The study's original intent was to compare two methods of implementing AIM-HI tools to see if practices using an "enhanced" AIM-HI program were more successful than practices using a traditional AIM-HI program. In the enhanced program, physicians and office staff used AIM-HI tools to make personal changes and create a healthy environment. In the traditional practice approach, physicians and staff members were trained and asked to use the tools with patients.

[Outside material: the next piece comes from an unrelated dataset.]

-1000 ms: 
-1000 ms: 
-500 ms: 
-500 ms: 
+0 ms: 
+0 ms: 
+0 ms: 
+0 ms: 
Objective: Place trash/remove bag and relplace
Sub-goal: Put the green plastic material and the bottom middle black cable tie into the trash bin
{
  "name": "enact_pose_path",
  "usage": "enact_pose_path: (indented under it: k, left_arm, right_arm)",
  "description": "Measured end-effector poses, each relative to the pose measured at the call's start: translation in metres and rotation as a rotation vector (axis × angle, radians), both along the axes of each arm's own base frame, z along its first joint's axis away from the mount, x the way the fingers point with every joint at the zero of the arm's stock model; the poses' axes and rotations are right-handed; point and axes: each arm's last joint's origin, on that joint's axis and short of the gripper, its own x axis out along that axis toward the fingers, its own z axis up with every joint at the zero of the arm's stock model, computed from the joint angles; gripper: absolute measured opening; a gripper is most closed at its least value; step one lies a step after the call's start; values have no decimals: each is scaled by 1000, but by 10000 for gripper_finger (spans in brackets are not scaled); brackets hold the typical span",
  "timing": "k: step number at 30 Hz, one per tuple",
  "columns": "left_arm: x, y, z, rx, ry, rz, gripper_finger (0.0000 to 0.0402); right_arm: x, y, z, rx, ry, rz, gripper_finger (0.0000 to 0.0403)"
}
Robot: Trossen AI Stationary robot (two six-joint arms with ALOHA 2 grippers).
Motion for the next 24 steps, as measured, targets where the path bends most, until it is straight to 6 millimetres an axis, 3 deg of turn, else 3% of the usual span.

Although the study, which appears in the July/August Annals of Family Medicine, was unable to demonstrate that clinician and practice behavior changes translate to changes in patient behavior, the study did show that the AIM-HI program generated clinically significant changes in body mass index (BMI) and fitness level across the entire study population.

"In our direct measurement of BMI and fitness level, 16.2 percent of patients who completed a 10-month visit and 10 percent of all patients enrolled lost 5 percent or more of their body weight," the study authors wrote. "Similarly, 16.7 percent of patients who completed a 10-month visit and 10.3 percent of all patients enrolled had a two-point or greater increase in their fitness level. One hundred ten patients (29.2 percent of those who completed the 10-month visit, 18 percent of all enrollees) had either lost 5 percent or more of their body weight and/or increased their fitness level by two or more points."

Investigators provided all practices with AIM-HI tools, including a fitness inventory, fitness prescription, and a food and activity journal as part of the fitness intervention. All staff members and clinicians in enhanced practices were trained and encouraged to become familiar with the tools, to use the tools to make their own personal lifestyle changes, and to create a fitness culture within their own practices.

Traditional practices also were trained in the use of the AIM-HI tools and encouraged to use them with patients, but clinicians and staff members were not instructed to initiate practice-level interventions.

Investigators said the one significant difference between the two groups was a decrease in the systolic blood pressure numbers for enhanced-practice patients.

"Both groups showed greater changes at four months than 10 months, though statistically significant improvements were seen in multiple measures at 10 months in each group. Self-reported eating behaviors scores improved consistently from baseline to four months to 10 months in both groups," the authors wrote. "As a whole, enrolled patients showed significant, albeit small, changes in most areas."

Principal investigator, Wilson Pace, M.D., a professor in the family medicine department at the University of Colorado-Denver, said the study indicates that the AIM-HI tools can be successfully integrated into family practices in various ways. "Offering help for behavioral change using the AIM-HI tools to interested patients can result in worthwhile improvements in weight and physical fitness," he said.